▶ [Aim of the task]: Copies of all lines containing the string "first" are needed from the data below.

(Items from a data source)
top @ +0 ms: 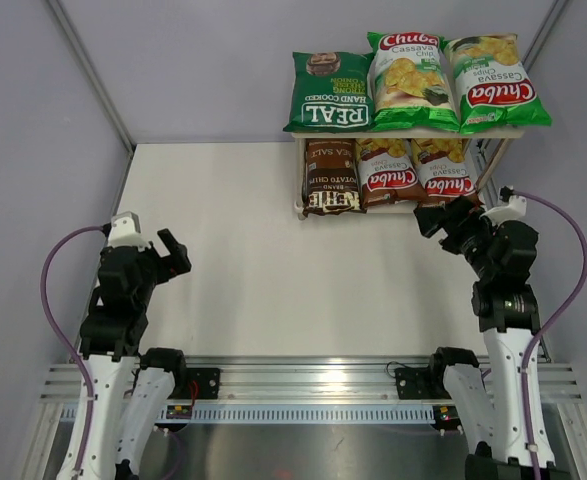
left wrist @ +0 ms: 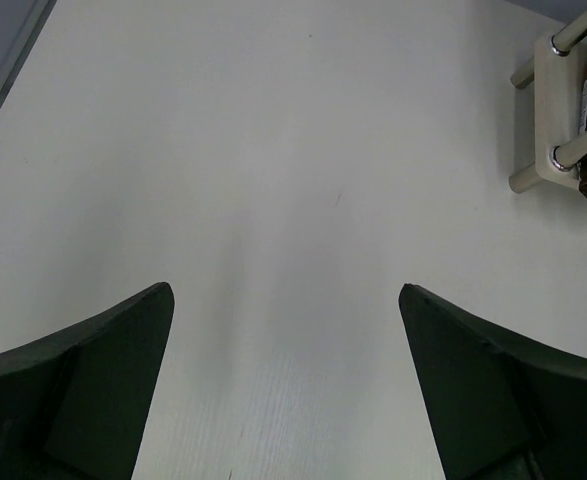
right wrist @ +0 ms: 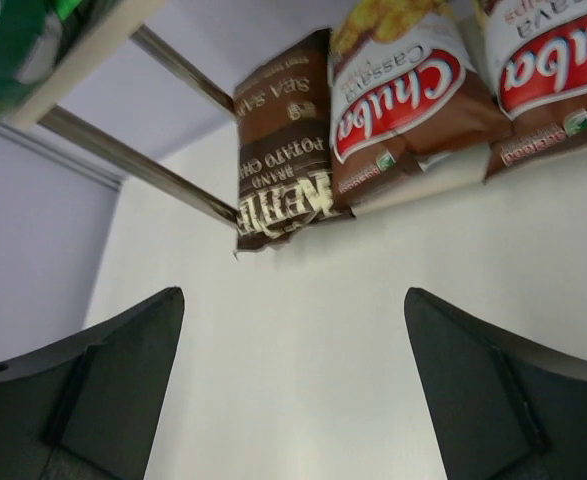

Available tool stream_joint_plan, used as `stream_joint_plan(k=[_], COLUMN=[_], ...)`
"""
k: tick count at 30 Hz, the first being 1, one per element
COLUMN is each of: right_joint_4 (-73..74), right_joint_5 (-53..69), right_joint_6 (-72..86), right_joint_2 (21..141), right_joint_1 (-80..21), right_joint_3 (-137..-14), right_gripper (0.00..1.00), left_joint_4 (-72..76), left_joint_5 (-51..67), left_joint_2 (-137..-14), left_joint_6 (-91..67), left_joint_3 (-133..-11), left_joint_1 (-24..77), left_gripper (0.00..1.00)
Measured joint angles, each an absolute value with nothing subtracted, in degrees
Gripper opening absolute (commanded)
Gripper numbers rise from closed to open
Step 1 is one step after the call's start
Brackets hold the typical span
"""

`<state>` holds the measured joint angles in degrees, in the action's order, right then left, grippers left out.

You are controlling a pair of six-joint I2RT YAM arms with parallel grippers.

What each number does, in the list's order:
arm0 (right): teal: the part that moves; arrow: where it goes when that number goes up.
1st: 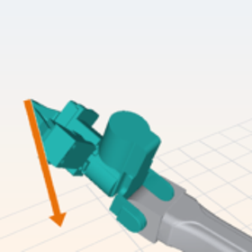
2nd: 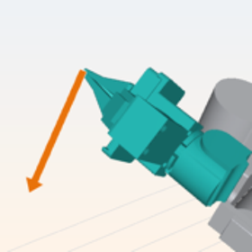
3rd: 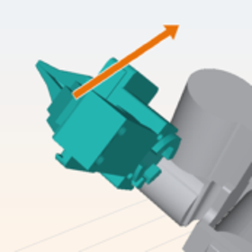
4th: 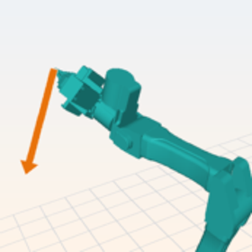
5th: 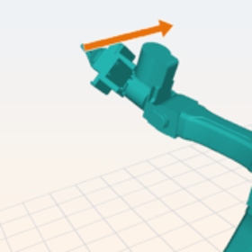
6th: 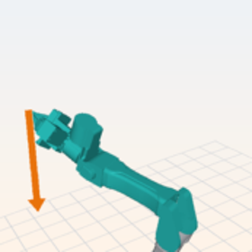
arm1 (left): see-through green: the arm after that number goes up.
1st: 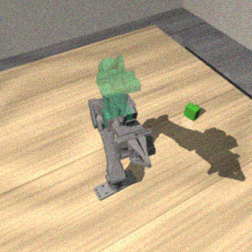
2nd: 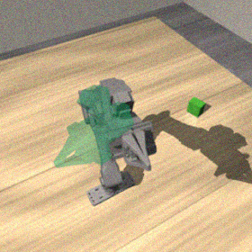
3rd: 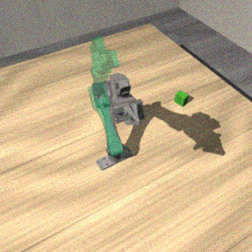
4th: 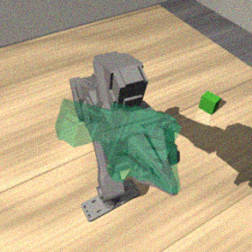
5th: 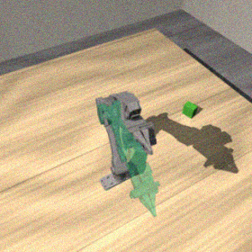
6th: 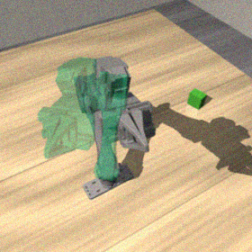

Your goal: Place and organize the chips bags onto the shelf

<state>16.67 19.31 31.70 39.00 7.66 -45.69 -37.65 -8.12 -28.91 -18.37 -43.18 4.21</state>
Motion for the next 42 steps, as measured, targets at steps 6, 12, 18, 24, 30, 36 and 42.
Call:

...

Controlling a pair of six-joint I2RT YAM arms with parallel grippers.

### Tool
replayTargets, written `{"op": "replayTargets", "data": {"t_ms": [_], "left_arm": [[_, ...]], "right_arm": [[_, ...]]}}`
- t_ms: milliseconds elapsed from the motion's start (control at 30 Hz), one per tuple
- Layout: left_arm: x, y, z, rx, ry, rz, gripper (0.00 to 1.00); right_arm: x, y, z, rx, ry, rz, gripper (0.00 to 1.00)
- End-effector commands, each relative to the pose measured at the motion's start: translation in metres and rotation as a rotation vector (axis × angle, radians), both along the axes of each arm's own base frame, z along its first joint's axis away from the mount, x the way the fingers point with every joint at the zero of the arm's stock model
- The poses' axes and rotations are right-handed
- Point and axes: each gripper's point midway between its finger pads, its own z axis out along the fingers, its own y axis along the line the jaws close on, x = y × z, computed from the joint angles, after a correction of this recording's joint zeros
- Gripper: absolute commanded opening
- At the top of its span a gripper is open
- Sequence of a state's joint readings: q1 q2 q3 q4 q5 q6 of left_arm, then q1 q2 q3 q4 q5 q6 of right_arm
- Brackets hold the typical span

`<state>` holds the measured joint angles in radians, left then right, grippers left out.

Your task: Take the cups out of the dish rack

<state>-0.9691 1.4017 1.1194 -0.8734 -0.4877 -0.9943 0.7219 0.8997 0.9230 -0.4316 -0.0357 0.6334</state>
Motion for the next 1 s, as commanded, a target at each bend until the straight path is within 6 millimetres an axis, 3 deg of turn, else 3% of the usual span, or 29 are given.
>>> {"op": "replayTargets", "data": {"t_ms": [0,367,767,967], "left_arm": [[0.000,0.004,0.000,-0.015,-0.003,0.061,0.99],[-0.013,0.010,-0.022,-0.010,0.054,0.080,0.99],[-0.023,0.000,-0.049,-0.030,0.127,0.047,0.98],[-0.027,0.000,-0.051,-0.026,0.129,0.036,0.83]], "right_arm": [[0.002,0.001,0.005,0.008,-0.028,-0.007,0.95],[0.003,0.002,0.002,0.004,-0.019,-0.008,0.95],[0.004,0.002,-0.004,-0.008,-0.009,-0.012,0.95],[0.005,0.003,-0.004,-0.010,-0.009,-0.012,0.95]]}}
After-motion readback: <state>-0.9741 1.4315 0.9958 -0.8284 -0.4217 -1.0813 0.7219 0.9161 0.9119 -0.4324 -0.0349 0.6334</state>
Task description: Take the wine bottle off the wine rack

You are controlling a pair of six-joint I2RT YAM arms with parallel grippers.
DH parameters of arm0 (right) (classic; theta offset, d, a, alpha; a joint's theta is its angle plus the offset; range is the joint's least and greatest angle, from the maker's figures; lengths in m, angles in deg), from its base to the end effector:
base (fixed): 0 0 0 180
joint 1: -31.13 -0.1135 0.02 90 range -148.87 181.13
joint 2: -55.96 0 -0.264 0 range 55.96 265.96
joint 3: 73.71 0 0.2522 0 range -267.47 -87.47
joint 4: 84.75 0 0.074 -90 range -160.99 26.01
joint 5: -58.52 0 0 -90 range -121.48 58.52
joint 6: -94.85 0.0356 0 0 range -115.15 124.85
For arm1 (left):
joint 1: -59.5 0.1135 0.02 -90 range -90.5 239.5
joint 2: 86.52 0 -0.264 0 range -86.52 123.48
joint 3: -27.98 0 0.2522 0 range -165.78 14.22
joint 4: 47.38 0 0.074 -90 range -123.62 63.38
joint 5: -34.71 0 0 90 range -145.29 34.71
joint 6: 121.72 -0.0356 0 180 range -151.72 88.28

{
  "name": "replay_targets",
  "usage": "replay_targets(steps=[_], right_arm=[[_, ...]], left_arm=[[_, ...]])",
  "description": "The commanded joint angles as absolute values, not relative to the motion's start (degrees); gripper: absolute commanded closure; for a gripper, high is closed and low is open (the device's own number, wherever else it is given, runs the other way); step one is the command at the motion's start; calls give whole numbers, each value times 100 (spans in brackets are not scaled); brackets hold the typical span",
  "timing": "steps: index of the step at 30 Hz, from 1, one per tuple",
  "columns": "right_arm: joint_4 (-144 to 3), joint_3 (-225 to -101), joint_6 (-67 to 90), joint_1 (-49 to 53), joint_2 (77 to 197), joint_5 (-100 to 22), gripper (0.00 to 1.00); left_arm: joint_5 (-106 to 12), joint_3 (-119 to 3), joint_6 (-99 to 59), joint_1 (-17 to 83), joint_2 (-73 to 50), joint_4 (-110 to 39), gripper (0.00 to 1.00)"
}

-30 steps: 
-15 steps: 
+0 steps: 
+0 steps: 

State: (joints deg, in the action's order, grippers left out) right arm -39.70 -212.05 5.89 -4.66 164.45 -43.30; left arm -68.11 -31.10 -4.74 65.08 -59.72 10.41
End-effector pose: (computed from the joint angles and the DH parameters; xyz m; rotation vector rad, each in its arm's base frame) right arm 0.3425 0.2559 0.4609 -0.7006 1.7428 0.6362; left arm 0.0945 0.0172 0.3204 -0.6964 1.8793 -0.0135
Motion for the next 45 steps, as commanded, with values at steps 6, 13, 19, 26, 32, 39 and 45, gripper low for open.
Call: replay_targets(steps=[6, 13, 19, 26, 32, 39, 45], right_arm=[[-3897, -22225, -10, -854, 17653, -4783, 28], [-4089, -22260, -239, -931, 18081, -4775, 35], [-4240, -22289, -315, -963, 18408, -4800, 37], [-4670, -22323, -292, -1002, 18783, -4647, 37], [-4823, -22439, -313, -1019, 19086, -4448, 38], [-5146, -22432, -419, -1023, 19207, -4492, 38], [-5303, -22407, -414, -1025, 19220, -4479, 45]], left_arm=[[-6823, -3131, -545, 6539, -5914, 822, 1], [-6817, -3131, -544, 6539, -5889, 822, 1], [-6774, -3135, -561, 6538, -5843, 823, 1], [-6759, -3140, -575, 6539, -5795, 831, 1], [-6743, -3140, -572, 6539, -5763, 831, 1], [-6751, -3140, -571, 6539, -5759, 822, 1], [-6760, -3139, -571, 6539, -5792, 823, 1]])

▶ [Response]:
k: tick count at 30 Hz, the first being 1, one per element
- End-effector commands, each relative to the pose measured at the motion's start: translation in metres and rotation as a rotation vector (axis × angle, radians), both along the axes of each arm's own base frame, z along its first joint's axis away from the mount, x the way the fingers point with every joint at the zero of the arm's stock model

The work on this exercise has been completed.